VANCE, a postoffice in the east central part of Lewis County, was named for Zebulon Baird Vance, United States Senator from North Carolina, "who, in the fall of 1886, secured for us the extension of the mail route running east from Mossy Rock into the Big Bottom country, a distance of thirty miles, being the first post office east of Mossy Rock in eastern Lewis County." (J. S. Siler, in "Names MSS." Letter 409.)

pg. 334

WALVILLE, a town in the southwestern part of Lewis County, received its name in 1903 by using the first syllable from one and the last of another of the names of a firm, Walworth and Neville Company, in business there. Prior to 1903, the name had been Rock Creek. (In "Names MSS." Letter 19.)

pg. 349

WILDWOOD, a town in the southeastern part of Lewis County, was named by Thomas C. Naylor, the first postmaster on August 24, 1889, because it was appropriate to the locality. (Mrs.
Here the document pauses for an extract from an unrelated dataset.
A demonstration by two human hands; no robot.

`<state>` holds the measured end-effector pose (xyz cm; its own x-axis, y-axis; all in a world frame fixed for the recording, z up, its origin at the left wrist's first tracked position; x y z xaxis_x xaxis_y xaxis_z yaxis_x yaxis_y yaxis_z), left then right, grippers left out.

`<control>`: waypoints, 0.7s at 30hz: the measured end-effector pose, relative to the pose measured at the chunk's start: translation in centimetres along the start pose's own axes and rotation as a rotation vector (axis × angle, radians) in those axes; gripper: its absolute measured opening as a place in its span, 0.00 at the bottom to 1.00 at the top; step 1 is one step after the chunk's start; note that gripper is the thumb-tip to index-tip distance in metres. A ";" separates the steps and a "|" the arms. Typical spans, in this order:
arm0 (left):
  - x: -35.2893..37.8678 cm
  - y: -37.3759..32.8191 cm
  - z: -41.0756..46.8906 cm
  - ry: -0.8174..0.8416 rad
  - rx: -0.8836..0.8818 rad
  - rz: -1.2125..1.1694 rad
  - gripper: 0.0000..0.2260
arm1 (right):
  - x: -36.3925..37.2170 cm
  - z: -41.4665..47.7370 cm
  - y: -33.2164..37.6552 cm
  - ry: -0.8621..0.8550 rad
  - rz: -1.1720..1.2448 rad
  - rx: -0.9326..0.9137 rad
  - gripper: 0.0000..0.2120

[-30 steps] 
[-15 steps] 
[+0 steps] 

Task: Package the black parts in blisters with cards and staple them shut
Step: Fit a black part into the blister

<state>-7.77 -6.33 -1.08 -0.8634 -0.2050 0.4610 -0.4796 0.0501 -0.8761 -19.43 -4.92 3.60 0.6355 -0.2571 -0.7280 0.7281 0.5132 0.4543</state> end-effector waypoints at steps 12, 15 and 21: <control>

Ella Hildesheim, in "Names MSS." Letter 488.)

pg. 351

WINLOCK, a town in the south central part of Lewis County, was named in honor of General Winlock W. Miller, one of the first Federal officers in the Territory of Washington, an officer in the Indian wars of 1855-1856 and a close personal friend of Governor Isaac I. Stevens. He was a successful business man and owned land where the town now stands. General Miller died in Olympia on January 24, 1876, at the age of 54 years. (H. H. Bancroft, "Works," Volume XXXI., page 118.)

pg. 352

WINSTON CREEK, a tributary of the Cowlitz River, at Mayfield, in the south central part of Lewis County, was named for William Winston. (Postmaster at Mayfield, in "Names MSS." Letter 258.)